That means if a workload has the ficticious example.yaook.cloud/foo and example.yaook.cloud/bar Scheduling Keys, it will run on any node which has any of the example.yaook.cloud/foo or example.yaook.cloud/bar labels with any value. It will also tolerate taints which have the example.yaook.cloud/foo and example.yaook.cloud/bar keys (with any effect).

This simple yet powerful concept allows to trivially designate nodes for particular purposes. For instance, if you add the (non-ficticious) compute.yaook.cloud/hypervisor taint and label to a node, only Nova Compute services (plus their direct dependencies, such as the layer 2 component of Neutron (which also has the compute-hypervisor scheduling key)) will run on that node.

No other taints except those from the scheduling keys are tolerated.

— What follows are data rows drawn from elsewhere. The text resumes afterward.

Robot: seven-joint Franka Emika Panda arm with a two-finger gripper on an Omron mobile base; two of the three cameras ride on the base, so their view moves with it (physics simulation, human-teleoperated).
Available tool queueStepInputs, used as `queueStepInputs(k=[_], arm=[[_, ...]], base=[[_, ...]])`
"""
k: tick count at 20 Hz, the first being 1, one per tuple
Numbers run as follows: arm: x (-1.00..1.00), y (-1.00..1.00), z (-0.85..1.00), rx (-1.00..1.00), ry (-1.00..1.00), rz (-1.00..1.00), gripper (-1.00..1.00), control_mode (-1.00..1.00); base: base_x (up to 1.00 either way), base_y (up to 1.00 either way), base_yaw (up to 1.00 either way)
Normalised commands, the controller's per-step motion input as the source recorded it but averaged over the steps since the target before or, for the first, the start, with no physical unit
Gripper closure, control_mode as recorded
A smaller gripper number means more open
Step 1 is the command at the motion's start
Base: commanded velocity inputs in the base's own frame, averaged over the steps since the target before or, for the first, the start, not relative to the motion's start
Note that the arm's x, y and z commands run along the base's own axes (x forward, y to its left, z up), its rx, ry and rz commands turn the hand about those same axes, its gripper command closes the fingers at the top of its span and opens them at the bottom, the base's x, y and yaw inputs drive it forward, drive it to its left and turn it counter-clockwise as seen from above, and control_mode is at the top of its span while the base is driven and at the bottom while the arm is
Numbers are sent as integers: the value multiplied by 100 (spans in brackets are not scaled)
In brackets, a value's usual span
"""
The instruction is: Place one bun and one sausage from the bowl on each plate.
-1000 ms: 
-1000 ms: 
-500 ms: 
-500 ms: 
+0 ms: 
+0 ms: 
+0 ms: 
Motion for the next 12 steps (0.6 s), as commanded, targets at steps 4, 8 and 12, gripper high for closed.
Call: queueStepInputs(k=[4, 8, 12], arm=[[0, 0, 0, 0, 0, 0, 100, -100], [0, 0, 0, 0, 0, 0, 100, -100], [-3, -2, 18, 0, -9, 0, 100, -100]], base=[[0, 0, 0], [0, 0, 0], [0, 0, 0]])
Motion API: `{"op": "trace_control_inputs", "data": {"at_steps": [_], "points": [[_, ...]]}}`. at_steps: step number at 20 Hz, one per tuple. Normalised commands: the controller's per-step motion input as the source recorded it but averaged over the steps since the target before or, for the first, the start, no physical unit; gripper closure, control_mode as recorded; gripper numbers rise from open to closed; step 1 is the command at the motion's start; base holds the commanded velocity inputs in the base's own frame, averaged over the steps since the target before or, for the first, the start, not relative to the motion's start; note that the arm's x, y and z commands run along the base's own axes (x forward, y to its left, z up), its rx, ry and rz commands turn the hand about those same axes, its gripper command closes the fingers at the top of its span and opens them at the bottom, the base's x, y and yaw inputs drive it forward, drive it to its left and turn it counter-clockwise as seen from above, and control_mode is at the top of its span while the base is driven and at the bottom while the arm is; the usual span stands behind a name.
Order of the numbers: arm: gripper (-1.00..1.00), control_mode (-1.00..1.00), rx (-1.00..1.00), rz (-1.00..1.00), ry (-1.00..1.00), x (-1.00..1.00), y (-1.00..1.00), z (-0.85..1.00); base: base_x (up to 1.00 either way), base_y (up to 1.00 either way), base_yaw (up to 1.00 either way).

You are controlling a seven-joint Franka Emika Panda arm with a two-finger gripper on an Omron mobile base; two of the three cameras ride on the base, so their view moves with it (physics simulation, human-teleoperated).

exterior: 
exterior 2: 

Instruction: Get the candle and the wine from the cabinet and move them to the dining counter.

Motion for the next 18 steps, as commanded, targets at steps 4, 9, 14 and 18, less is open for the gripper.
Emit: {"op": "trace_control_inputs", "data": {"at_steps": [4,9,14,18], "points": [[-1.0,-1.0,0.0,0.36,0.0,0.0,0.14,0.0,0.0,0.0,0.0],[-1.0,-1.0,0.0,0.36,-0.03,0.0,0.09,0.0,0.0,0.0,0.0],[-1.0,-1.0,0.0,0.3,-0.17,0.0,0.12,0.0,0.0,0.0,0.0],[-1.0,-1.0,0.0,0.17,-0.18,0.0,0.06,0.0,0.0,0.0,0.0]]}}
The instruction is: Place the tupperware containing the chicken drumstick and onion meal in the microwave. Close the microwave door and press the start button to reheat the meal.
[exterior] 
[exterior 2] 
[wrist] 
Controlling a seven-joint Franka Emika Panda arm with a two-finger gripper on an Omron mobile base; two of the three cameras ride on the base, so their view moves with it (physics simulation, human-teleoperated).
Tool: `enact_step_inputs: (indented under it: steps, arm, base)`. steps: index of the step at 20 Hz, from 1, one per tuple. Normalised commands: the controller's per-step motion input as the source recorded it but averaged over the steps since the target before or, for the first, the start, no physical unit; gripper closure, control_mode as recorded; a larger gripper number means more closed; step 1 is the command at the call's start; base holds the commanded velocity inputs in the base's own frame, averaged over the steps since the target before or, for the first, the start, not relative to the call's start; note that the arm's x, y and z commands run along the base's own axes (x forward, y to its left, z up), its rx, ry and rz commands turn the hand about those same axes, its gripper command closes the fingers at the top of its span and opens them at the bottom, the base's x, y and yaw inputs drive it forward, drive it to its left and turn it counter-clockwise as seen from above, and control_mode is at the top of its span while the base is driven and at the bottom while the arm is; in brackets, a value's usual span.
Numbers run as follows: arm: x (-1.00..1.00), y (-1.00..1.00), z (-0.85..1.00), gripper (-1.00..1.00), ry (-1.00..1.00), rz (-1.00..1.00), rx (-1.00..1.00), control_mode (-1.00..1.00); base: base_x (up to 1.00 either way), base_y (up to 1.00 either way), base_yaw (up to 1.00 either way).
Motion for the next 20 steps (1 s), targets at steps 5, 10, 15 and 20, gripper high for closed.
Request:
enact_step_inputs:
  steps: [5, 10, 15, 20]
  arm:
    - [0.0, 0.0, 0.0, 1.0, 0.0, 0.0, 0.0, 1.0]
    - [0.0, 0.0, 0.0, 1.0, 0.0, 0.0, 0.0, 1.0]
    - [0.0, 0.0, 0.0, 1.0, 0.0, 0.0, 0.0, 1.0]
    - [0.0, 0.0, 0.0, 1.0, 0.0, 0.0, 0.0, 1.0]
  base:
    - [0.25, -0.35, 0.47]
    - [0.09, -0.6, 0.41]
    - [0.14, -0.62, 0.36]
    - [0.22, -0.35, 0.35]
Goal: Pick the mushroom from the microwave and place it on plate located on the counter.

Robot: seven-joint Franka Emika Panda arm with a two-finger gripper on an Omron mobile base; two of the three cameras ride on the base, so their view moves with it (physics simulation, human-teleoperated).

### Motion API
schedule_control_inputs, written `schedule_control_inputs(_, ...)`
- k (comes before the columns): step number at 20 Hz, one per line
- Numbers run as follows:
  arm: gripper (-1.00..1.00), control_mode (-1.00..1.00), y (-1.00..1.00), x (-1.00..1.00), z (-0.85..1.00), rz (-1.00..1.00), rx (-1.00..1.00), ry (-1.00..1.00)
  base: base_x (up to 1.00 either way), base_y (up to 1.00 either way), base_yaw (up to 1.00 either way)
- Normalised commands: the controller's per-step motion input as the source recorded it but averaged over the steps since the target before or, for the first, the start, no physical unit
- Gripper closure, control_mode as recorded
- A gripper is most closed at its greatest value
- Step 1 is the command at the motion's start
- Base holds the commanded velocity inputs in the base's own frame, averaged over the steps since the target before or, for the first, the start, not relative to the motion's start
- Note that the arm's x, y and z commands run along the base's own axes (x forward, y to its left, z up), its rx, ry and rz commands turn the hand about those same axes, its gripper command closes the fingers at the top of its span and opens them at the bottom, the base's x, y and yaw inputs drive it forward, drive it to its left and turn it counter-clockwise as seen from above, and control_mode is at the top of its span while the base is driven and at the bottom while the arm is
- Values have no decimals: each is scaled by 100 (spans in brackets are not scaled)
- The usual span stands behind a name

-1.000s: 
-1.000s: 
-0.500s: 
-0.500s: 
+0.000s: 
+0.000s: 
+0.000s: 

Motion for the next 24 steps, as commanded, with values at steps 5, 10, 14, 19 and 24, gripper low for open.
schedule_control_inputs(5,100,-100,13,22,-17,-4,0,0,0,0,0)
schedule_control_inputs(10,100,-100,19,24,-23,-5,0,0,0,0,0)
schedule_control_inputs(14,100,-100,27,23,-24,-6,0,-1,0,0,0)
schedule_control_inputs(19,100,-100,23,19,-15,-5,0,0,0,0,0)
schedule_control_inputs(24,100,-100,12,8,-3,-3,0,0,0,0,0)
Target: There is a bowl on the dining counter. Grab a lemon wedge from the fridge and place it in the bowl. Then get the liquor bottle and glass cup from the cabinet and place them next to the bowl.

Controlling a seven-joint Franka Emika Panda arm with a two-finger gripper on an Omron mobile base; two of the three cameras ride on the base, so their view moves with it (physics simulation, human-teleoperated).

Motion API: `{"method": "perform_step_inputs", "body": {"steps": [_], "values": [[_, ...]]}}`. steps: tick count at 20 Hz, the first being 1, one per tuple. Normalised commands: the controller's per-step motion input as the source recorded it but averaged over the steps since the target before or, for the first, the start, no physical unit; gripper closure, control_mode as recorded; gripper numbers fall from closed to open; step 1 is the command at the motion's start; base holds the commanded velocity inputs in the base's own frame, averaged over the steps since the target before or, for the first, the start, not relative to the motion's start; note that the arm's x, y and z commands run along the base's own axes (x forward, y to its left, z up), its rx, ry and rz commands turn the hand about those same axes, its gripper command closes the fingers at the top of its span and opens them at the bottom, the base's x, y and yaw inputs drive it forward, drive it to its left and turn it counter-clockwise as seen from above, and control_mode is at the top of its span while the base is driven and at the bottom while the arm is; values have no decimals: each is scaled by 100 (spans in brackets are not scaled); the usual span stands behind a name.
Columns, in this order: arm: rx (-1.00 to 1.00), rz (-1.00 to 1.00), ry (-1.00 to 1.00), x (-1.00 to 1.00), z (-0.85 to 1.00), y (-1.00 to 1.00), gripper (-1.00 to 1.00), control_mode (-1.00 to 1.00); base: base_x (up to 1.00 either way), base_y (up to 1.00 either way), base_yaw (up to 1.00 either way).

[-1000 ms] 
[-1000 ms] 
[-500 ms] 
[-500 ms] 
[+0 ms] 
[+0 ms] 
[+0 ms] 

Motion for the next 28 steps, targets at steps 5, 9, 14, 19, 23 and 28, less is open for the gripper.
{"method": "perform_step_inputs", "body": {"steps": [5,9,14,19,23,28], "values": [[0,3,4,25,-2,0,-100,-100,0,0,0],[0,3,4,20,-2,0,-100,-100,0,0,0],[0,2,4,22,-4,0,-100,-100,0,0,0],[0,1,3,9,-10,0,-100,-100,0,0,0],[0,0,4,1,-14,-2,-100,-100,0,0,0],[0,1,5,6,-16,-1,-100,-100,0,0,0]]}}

It is not possible to change the scheduling keys associated with a workload. That implies that you cannot run YAOOK Operator workload on (tainted) Kubernetes control-plane nodes. If you want to set up such a hyperconverged setup, you’d have to remove the control plane taint.

There is a full reference of scheduling keys available at yaook.op.common.SchedulingKey.

Note

If you do not set any labels, no workload will spawn. Pods will be stuck in Pending state (or will not even be created). If you find that rollout gets stuck somewhere, double-check that you have the necessary Scheduling Key labels sets.

Note

Reminder: Label values do not matter for scheduling. In Configuration Concepts we will come across a mechanism where label values do matter, however.

Common Node Roles

In this section we will describe a common pattern on how to organize your nodes:

Kubernetes Control Plane

This is mostly self-explanatory. Leave the Kubernetes Control plane alone on its own nodes to avoid interference between that and the OpenStack system. Keep the node-role.kubernetes.io/control-plane taint where it is and don’t add tolerations for it.

OpenStack Control Plane

Those run all the API services, their databases, message queues and memory caches. For that, you need the following scheduling keys:

  • any.yaook.cloud/api

  • infra.yaook.cloud/any

  • operator.yaook.cloud/any

  • key-manager.yaook.cloud/barbican-any-service

  • block-storage.yaook.cloud/cinder-any-service

  • compute.yaook.cloud/nova-any-service

  • ceilometer.yaook.cloud/ceilometer-any-service

  • key-manager.yaook.cloud/barbican-keystone-listener

  • gnocchi.yaook.cloud/metricd

  • infra.yaook.cloud/caching

  • network.yaook.cloud/neutron-northd

Gateway Nodes

These run Neutron layer 3 services and have extra physical interfaces which connect them to the outside world (provider networks). Depending on which Neutron network setup you run, you use different labels:

For OVS:

  • network.yaook.cloud/neutron-l3-agent

  • network.yaook.cloud/neutron-dhcp-agent

  • network.yaook.cloud/neutron-bgp-agent (if using BGP)

For OVN:

  • network.yaook.cloud/neutron-ovn-agent

  • network.yaook.cloud/neutron-ovn-bgp-agent (if using BGP)

Note

In the case of OVN, the actual “gateway-ness” of a node is not determined by the label (unlike OVS) but by the presence of bridgeConfig in the configTemplates for that node (we will go into details on what that means later). This is a YAOOK limitation which may be fixed eventually (GitLab issue #466) as it prevents connecting VMs to provider networks without also running routers on compute nodes.

Compute Nodes

These run Nova Compute and services which Nova Compute requires. It is recommended to taint them, too, in order to avoid other workload stealing resources from your customer VMs. The scheduling key is compute.yaook.cloud/hypervisor.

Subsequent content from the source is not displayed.